● What is needed
What you return should be only the lines in the entries below between the one holding "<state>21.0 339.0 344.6" and the one holding "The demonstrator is", ends included, with every picture left out.

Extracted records
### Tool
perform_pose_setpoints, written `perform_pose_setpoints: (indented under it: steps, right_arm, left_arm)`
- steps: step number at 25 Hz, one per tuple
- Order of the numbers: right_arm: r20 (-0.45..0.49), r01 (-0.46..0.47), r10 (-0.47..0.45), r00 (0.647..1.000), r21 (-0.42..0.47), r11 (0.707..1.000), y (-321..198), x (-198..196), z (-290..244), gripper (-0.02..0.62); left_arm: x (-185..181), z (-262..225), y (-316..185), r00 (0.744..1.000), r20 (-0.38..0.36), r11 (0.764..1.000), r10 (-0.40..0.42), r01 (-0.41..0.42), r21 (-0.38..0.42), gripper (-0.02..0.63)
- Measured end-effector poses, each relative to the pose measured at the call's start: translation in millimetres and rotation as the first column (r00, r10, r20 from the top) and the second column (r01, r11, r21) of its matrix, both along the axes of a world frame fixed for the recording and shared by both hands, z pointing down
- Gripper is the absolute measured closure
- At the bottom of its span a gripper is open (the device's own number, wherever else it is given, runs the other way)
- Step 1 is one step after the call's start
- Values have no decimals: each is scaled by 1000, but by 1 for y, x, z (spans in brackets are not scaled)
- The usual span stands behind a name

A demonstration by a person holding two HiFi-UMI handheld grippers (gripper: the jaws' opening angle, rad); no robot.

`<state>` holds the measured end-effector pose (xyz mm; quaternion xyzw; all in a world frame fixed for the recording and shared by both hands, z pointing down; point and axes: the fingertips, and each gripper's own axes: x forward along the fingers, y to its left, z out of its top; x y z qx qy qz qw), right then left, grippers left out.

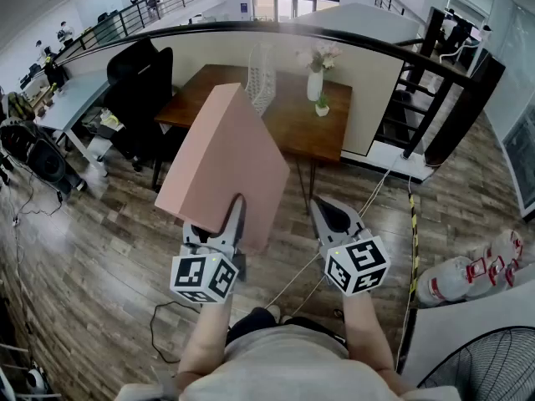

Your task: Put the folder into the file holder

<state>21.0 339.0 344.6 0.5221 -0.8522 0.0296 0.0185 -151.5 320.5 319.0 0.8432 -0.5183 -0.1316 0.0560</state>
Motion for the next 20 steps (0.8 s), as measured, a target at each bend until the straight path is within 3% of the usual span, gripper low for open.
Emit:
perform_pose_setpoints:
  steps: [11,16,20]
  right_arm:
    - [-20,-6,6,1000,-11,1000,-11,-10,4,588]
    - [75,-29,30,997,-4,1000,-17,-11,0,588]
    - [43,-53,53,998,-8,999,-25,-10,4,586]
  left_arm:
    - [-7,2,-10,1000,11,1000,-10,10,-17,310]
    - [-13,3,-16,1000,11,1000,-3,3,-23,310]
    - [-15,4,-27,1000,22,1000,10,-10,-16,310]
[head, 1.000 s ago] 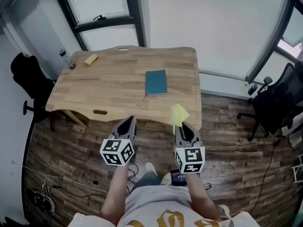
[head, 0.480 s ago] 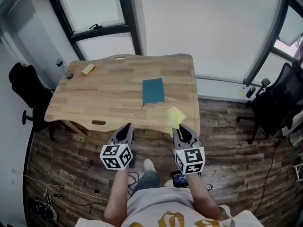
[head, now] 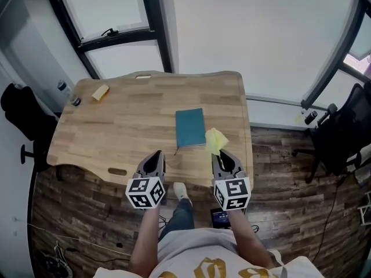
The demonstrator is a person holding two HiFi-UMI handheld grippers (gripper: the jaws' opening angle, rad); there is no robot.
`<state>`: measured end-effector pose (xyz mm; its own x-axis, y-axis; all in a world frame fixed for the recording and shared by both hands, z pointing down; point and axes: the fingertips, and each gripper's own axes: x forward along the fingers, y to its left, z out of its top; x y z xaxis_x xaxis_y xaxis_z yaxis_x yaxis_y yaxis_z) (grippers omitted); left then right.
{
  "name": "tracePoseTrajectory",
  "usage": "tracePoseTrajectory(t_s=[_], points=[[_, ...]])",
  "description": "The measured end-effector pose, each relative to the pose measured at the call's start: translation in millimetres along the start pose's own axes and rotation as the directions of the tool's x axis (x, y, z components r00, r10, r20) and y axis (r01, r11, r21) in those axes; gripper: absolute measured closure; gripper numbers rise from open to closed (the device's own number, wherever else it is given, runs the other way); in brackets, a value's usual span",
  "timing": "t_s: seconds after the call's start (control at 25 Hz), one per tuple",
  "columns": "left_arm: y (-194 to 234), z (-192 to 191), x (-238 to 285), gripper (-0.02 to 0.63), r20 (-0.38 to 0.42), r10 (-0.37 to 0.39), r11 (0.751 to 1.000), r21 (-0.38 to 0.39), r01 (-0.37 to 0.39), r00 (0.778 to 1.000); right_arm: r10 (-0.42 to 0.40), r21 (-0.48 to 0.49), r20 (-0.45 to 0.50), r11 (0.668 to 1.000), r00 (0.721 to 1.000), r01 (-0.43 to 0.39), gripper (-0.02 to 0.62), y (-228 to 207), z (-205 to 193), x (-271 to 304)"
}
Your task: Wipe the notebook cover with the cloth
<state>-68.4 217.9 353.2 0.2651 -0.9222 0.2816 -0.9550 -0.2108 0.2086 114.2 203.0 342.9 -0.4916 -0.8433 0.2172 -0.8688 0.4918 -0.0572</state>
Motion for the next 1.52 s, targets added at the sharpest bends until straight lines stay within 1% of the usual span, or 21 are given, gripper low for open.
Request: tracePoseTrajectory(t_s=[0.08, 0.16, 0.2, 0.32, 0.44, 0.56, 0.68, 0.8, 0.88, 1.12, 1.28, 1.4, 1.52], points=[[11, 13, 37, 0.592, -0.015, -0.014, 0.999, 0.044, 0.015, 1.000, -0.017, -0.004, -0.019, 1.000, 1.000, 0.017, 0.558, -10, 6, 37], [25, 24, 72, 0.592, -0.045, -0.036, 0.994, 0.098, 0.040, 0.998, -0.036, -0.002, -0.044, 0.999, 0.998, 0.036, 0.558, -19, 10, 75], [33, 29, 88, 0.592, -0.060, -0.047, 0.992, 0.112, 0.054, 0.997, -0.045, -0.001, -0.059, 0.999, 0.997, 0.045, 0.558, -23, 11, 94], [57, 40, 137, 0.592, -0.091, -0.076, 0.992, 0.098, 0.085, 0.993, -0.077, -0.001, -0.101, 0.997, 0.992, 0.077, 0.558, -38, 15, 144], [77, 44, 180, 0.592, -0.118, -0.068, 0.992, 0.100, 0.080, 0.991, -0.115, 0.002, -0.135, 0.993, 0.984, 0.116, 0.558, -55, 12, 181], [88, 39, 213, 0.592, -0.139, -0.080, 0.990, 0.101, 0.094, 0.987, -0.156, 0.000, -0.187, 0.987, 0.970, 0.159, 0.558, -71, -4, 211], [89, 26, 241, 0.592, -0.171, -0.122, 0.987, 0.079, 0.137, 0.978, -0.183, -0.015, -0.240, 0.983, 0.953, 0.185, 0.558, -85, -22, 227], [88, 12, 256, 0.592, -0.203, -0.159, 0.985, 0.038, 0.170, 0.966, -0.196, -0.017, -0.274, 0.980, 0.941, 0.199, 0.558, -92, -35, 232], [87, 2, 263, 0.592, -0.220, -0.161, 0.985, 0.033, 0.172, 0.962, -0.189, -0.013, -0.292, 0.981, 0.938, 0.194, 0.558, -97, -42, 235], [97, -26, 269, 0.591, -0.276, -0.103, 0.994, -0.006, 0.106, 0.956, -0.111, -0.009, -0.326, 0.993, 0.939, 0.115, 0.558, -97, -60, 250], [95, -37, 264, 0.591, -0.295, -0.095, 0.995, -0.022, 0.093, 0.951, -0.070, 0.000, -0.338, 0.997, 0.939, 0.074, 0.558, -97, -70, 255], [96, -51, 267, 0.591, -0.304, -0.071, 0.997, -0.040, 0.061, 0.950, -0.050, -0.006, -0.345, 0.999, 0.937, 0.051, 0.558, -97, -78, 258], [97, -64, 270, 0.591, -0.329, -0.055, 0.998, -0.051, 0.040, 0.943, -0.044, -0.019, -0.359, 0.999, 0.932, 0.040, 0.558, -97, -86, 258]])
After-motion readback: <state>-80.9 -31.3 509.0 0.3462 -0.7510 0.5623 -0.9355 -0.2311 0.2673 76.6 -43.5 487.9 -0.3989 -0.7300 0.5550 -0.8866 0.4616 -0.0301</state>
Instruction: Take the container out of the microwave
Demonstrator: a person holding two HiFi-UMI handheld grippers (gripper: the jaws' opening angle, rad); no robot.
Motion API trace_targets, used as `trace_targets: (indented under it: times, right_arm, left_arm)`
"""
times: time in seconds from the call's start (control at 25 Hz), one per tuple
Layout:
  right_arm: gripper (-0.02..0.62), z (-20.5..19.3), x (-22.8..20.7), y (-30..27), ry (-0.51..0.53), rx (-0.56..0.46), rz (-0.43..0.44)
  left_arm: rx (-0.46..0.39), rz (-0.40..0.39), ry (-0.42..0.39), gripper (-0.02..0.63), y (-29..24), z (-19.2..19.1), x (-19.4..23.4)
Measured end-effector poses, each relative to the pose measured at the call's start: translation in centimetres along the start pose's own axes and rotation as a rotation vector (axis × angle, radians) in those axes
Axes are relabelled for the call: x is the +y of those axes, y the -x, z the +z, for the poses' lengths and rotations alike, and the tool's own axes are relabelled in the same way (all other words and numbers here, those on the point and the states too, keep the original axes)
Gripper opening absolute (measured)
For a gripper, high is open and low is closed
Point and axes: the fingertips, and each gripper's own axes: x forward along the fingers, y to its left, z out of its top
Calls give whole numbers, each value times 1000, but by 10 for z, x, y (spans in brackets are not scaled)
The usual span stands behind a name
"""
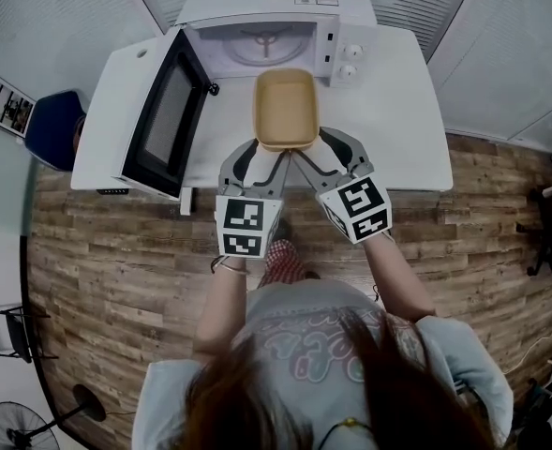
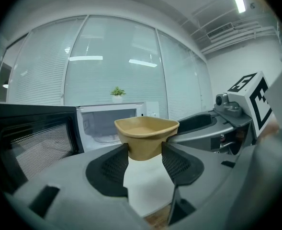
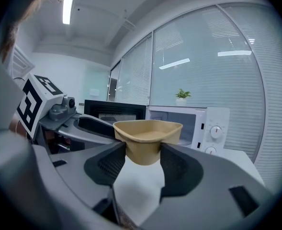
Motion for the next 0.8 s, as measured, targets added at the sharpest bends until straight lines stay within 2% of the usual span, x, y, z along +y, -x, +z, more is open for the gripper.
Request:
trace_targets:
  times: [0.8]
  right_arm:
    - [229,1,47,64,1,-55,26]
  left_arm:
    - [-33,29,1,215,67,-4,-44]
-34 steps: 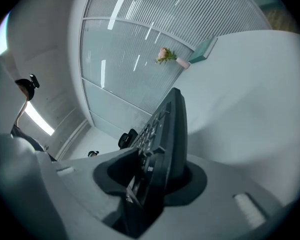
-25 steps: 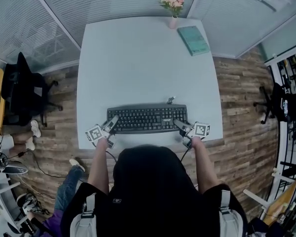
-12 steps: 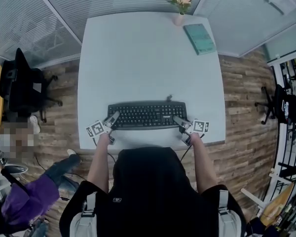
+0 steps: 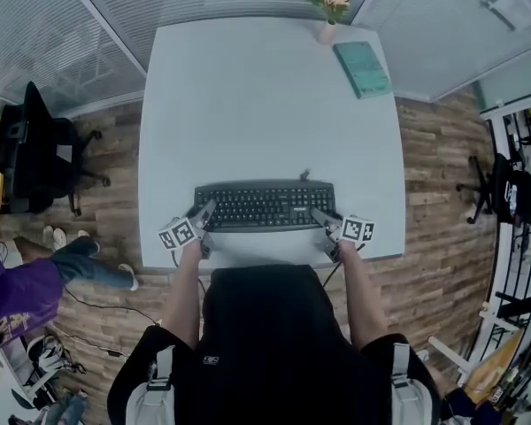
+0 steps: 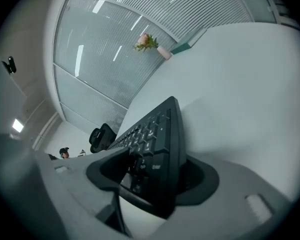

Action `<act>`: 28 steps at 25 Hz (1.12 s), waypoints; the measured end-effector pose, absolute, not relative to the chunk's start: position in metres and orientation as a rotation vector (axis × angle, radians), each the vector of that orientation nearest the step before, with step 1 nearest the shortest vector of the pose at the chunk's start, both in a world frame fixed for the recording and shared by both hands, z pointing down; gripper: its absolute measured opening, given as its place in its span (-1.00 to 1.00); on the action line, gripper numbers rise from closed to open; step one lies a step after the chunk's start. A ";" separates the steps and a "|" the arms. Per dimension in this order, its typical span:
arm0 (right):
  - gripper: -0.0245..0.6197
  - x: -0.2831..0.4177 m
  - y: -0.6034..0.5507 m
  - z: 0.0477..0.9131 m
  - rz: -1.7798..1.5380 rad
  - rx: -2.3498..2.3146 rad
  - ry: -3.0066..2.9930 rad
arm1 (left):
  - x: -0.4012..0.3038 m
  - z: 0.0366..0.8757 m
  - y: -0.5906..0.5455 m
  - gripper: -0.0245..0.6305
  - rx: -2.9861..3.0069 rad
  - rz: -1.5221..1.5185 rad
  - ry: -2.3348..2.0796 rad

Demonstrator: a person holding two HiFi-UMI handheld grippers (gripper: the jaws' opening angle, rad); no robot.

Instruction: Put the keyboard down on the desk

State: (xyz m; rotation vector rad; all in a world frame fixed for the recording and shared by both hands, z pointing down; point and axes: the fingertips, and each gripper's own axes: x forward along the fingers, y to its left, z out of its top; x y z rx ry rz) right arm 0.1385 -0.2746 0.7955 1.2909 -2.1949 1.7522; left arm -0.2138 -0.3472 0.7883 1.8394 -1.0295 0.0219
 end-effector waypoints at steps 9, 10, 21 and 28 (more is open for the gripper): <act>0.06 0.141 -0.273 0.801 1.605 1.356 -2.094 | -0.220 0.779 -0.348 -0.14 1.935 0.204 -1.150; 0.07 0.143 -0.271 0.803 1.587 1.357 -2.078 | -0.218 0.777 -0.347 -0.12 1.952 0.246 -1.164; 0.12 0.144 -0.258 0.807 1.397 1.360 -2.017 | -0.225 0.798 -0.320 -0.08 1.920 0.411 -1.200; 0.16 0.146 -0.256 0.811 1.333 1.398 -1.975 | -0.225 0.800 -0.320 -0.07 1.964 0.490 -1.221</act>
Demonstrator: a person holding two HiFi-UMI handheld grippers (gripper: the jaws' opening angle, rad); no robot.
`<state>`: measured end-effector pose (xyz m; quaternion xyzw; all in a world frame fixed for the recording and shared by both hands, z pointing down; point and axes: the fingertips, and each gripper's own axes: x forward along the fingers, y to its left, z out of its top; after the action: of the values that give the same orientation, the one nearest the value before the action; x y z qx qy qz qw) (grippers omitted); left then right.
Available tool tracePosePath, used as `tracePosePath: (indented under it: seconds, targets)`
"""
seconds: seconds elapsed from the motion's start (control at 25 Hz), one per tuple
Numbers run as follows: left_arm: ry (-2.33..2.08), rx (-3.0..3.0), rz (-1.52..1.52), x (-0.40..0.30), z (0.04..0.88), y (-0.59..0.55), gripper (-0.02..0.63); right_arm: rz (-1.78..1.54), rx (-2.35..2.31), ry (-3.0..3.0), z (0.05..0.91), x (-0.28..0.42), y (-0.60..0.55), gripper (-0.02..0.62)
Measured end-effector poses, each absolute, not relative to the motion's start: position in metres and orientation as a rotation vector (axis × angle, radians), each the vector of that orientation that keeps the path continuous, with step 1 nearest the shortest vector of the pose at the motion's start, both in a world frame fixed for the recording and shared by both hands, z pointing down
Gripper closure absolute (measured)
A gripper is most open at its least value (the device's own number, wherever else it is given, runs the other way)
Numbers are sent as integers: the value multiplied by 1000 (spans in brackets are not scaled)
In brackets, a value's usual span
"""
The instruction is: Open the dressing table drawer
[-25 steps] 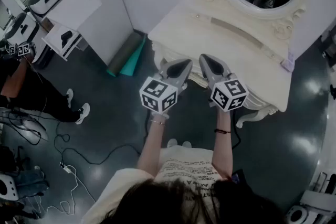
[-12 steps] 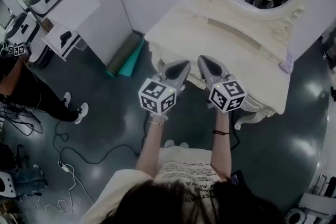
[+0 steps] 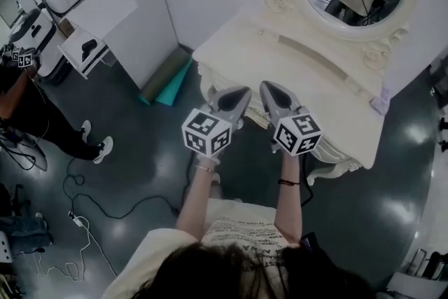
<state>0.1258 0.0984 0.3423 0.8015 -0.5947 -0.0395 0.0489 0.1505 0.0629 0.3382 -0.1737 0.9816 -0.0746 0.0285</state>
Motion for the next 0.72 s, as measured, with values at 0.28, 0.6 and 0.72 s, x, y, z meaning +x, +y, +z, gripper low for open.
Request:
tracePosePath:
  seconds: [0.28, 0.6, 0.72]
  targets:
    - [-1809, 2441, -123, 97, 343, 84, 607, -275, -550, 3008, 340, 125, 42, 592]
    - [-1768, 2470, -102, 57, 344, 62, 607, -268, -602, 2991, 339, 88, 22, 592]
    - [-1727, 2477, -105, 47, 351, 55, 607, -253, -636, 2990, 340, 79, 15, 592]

● Answer to the problem
<state>21.0 339.0 344.6 0.5221 -0.8522 0.0296 0.0185 -151.5 320.5 319.0 0.8432 -0.5183 -0.1316 0.0560</state>
Motion for the next 20 steps (0.8 s), as measured, a target at each bend until the straight path is within 3% of the usual span, gripper low for open.
Emit:
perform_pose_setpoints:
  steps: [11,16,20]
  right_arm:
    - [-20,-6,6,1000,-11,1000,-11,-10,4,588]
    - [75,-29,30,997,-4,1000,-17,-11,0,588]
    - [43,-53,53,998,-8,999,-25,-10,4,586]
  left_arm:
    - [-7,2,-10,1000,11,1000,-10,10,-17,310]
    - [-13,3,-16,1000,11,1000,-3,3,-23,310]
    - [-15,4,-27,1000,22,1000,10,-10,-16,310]
[head, 1.000 s ago] 
[head, 0.480 s ago] 
[head, now] 
The demonstrator is a person holding two HiFi-UMI handheld grippers (gripper: the jaws' opening angle, rad); there is no robot.

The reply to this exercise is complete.